I was part of the group that used the Core device to monitor body temp. For this I found it nice as I typically have an epic meltdown yearly due to the Tucson heat.
Right now, to give you an idea of the Tucson climate it's very similar to east coast with temps in that 96-104 range, humidity in the 60-70% range and a high dew point. The dew point is usually ~ 2F cooler than my DC athlete's dew point during monsoon season whenever I check.
First the downside. I found that the app often had large gaps in the data on ~ 80% of the rides I did. This happened indoors or outside. You can move the screen to your garmin. I struggle to see what's on there as it is and one more data field would have shrunk everything more. It's easier to pull my phone out between intervals, leave the app open when riding indoors or go home and look at the app post ride. You can go online and see what happened as the device is always recording but it was a bit frustrating to be doing intervals, watch your temp climb on the first group of intervals, check the screen on your recovery in the second group and realize that the app hasn't shown core temp for the previous 20 minutes. That is my only frustration with the device.

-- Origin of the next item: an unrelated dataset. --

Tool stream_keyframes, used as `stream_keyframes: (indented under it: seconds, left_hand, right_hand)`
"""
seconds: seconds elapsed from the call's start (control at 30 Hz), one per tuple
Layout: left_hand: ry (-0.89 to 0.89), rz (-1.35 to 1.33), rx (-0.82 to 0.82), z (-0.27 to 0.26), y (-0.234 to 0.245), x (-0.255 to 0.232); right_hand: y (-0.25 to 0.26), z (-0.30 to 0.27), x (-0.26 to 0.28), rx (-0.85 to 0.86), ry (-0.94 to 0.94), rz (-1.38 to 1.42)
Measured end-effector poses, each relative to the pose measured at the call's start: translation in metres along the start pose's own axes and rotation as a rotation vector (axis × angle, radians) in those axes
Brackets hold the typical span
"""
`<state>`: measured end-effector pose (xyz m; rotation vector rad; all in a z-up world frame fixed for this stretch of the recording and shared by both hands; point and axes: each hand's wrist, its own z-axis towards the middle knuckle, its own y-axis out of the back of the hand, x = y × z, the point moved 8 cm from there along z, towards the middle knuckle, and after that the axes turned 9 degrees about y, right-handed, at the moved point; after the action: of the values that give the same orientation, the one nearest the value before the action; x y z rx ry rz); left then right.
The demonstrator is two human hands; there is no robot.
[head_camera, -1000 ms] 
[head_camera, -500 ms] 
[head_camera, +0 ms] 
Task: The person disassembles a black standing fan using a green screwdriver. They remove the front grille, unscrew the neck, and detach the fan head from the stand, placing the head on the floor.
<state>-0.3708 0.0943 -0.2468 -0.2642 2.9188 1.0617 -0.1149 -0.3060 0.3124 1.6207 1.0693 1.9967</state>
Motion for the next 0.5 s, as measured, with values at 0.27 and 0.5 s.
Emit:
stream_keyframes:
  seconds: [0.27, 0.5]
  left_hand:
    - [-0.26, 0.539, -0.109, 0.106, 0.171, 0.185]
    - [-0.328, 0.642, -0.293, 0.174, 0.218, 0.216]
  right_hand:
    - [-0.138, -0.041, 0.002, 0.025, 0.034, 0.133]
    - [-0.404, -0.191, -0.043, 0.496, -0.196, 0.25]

A few of you asked for answers/actionable items. And this is where the device shines.
If you're someone who typically struggles in heat you can mostly monitor your core temp in real time.
ok so great, but what does that mean for me?
As you do intervals, the environmental conditions get more extreme, your ride goes on in duration etc you'll learn where your danger point is. Where is the inflection where body temp increases above a certain point and you crater? If you know that's say 101.7 and you see your core temp getting close to that, you can make decisions.
Above that inflection you blow up, below that you're doing fine to ok to degrading performance as you get closer to that temp . Now if you're in a workout and you see your core temp get close to that point then you know to back off, increase cooling mitigate the increase in some fashion. The take away is that you have a real time device telling you when you get near or in the danger zone. Most applicable to short intense sessions, long rides/runs, interval sessions & of course racing bc who wants to blow up there?
Going 10w slower on the bike may cost you 5 min in the bike leg but how many minutes is shuffling the last 10k of the run costing you? With the Core device you can monitor that as you race/ride/run then make the decision to push, drive your core temp past that point and hope you hit the finish line before melting or back off and hit the finish line probably in a much faster overall time compared to blowing up.
The second actionable item is you can implement a heat training protocol in your training and monitor if that point where you meltdown is increasing. Maybe it goes from 101.7 to 101.9 before you crack like an egg. When it comes to key workouts or racing now your margin of error has increased. If you don't have one of these you have to cross your fingers & hope that your heat tolerance protocol is effective.
The third place it's useful is how fast does your core temp ramp up as you increase intensity and which intensities/ % of FTP drives it up the most and how fast. We all know that doing vo2 work is going to increase heat produced/internal temp faster than tempo work.
How fast does a long tempo block drive up your core temp? What about a vo2 block? You get real time data on this stuff. Great you're thinking, how can I implement this?
Let's say that you realize riding ~85% causes a long but gradual increase in temp but you never get to that break point or rarely and that 106%+ of FTP causes you to spike your core temp rapidly. Now you can look at the weather and then tailor your intervals based on that. If it's an above normal temp day/higher than normal UV index day maybe you don't go do vo2 intervals and you do tempo intervals instead. This could allow you to get the same kJ of work done. Where as if you tried vo2 intervals you may have blown up after the first third of your set bc your core temp went to high.
If you guys have questions I'm traveling the rest of the day, will circle back tomorrow afternoon to answer them.